Tony winner choreographer, actress and collaborator Bob Fosse Ann Reinking dies at 71

NEW YORK: Ann Reinking, the choreographer, actress, and collaborator of Tony Award-winning Bob Fosse, who helped spread a fresh, muscular hybrid of jazz and burlesque movement on Broadway and beyond, is dead. He was 71 years old.

Reinking died Saturday while visiting a family in Seattle, his manager, Lee Gross, said. No cause of death was revealed.

The Broadway community included tributes, including Tony Yazbeck, who called her “an absolute inspiration” and Leslie Odom, Jr., who thanked Reinking for being a mentor: “She honored the call to reality. RIP a a legend “. Bernadette Peters said on Twitter that her heart was broken and Billy Eichner said she was “one of the most fascinating people I’ve ever seen on stage. A singular genius. RIP.”

Reinking, trained as a ballet dancer, was known for her bold dance style that represented her work in the rebirth of Kander and Ebb’s musical “Chicago,” with fishnet stockings, chair dancing, and many pelvic attacks.

Reinking co-starred as Roxie Hart alongside Bema Neuwirth’s Velma, and created the choreography “in the style of Bob Fosse,” the show’s original director and choreographer who died in 1987. She and Fosse worked together for 15 years and was also his lover for several of them.

READ ALSO | “Hamilton” could return to Broadway next summer, according to the report

His work in “Chicago” won him the 1997 Tony, Drama Desk and Outer Critics Circle Awards. Reinking replicated his choreography in productions around the world: England, Australia, Austria, Sweden, the Netherlands and elsewhere. . She was played by Margaret Qualley in the recent FX series “Fosse / Verdon”.

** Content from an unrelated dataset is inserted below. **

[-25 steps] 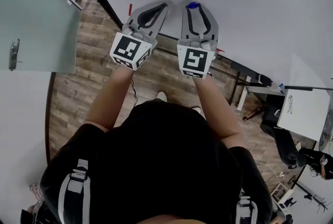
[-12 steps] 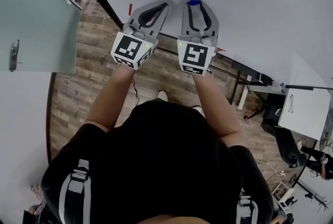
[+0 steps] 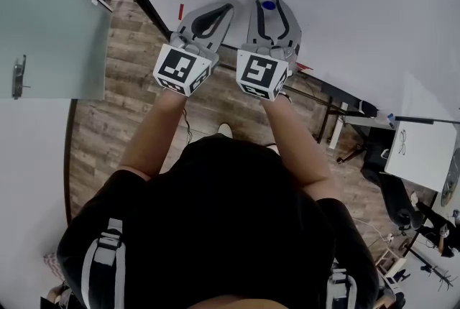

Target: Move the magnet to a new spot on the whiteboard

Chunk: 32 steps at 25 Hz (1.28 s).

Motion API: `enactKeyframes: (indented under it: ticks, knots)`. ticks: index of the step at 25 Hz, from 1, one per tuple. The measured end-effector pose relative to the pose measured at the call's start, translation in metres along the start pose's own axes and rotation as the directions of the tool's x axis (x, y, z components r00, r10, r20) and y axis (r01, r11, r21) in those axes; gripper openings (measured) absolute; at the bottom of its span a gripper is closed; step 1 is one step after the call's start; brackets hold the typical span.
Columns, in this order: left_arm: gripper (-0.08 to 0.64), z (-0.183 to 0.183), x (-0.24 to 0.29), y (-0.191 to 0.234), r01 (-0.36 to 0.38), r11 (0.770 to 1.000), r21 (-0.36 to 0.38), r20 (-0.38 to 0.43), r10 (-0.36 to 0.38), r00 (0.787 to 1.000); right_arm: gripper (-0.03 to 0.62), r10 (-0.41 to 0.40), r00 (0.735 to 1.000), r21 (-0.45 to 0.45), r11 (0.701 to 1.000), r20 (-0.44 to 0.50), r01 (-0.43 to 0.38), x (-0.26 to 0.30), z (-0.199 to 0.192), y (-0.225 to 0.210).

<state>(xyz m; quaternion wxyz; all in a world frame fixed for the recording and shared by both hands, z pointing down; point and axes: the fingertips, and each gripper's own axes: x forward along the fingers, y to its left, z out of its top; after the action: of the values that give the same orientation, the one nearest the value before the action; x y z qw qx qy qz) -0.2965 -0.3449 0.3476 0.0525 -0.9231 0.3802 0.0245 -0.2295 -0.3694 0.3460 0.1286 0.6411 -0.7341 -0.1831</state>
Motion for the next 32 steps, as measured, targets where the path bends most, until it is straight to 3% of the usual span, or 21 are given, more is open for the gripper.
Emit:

The musical’s resurgence was first performed in a concert version on City Center’s “Encores” series in 1996 and then moved to Broadway, where in 2011 it became the second longest-running show in the history of Broadway.

“Do you know how you hear that sometimes a woman gives birth and ten minutes later she has this beautiful baby? You couldn’t believe it materialized in such a beautiful way,” she told The Associated Press in 2011 about the early days of rebirth.

In 1998, he co-directed “Fosse,” a greeting to the man who had the greatest influence, both professional and personal, on his life. He once called her “one of the best dancers in the modern language of jazz.”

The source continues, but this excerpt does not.